◆ Source material ◆
++++
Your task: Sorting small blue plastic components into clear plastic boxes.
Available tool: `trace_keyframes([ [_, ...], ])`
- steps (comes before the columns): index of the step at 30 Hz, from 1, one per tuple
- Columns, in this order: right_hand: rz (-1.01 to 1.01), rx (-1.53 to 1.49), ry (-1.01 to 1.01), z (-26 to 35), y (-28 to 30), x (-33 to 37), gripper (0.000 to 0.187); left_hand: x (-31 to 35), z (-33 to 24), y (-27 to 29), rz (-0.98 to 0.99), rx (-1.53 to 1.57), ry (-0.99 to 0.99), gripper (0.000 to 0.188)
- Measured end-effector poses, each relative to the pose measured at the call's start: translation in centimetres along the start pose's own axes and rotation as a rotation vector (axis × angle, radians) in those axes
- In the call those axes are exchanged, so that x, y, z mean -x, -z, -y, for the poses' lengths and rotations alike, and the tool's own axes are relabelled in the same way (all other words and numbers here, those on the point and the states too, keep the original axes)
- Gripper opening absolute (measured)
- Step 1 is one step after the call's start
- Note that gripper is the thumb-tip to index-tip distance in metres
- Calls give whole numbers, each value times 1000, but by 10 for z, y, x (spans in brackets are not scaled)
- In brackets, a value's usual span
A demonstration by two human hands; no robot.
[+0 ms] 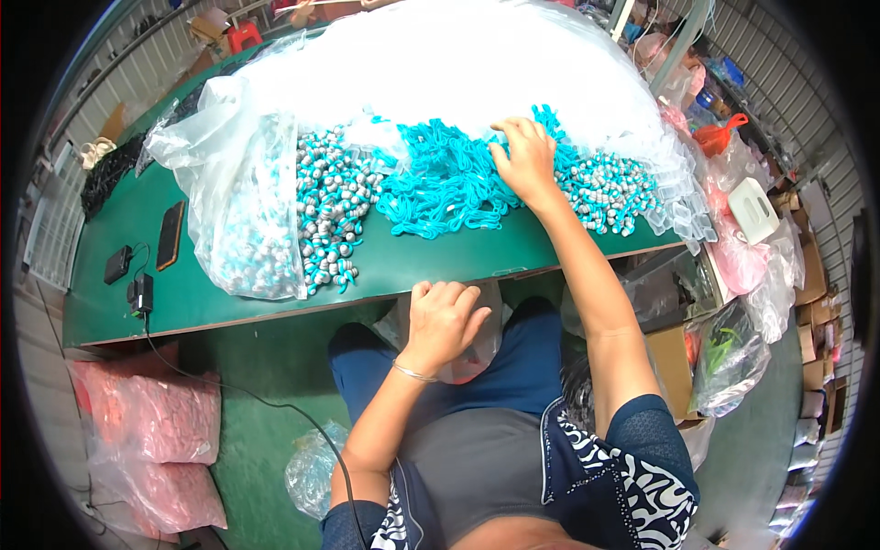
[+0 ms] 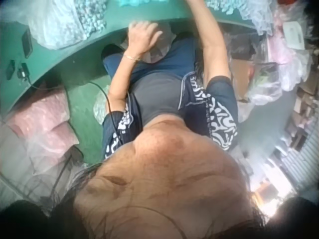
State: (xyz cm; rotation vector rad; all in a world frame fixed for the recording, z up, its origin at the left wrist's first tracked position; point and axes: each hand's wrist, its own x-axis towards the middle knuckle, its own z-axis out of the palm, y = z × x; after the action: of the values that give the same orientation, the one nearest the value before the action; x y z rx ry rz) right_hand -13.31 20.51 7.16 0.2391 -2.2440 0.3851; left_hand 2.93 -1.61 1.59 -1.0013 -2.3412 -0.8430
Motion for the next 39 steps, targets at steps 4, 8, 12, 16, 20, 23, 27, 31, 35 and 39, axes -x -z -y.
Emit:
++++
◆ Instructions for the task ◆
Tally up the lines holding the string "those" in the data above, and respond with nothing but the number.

◆ Result of the exercise ◆
2